TASK OBJECTIVE: State how many lines in the listing below include the word "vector", and add nothing besides the number.

DATA SEGMENT:

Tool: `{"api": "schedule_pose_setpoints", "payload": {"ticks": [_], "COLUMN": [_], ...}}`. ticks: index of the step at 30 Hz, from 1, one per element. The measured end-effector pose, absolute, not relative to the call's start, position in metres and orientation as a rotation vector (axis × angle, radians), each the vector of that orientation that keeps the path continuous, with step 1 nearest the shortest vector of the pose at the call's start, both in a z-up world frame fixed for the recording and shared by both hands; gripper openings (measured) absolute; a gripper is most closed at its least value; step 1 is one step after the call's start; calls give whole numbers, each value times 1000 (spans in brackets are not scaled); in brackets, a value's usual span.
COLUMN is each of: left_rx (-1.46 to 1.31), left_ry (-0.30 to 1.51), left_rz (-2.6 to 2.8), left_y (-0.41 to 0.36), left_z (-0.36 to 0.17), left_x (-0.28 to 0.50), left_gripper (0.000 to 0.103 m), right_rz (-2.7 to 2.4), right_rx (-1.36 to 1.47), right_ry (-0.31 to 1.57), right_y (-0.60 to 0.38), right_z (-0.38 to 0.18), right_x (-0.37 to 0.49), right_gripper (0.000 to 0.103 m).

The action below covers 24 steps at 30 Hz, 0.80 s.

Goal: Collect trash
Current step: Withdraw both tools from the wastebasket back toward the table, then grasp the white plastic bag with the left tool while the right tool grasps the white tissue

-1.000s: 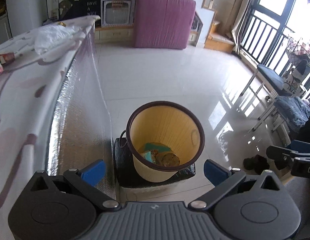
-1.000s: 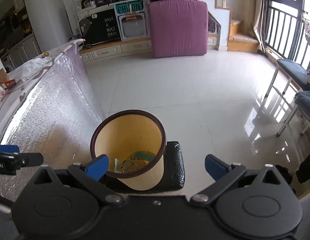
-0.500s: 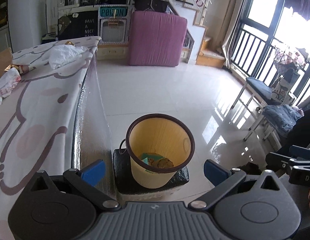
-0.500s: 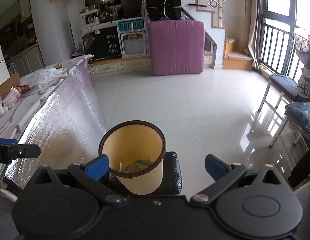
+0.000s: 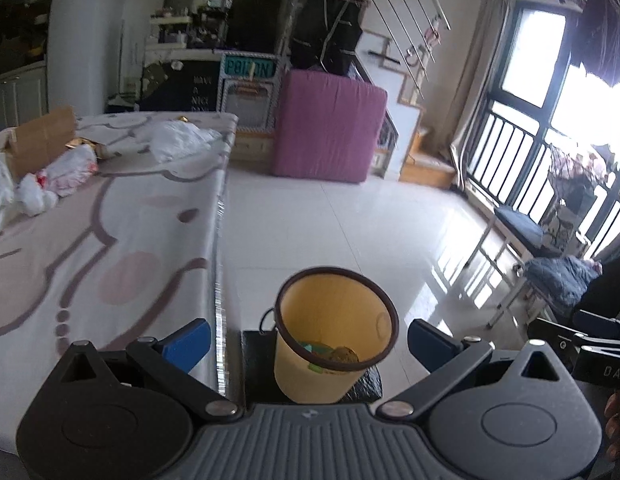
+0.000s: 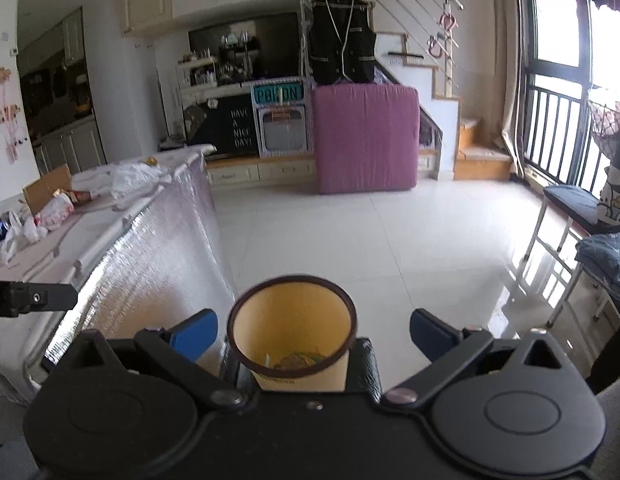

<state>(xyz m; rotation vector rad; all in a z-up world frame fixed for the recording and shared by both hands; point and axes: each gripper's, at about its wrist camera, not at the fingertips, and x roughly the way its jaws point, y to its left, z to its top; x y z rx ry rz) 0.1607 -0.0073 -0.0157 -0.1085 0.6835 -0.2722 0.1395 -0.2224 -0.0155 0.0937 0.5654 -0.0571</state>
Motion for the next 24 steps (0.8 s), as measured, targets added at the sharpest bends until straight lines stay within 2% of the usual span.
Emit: {"api": "schedule_pose_setpoints", "payload": {"ticks": [7, 24], "left_rx": [-125, -103], "left_ry": [593, 427], "left_rz": [-188, -27], "left_y": [26, 149], "left_z": [-9, 17], "left_x": [150, 169], "left_gripper": [103, 103], "right_rz": [18, 184], "right_rx": [87, -48], "right_ry": [476, 420], "right_y": [-196, -80], "right_z": [-12, -1], "right_x": [139, 202], "right_gripper": [103, 103]}}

YOUR RESPONSE: 2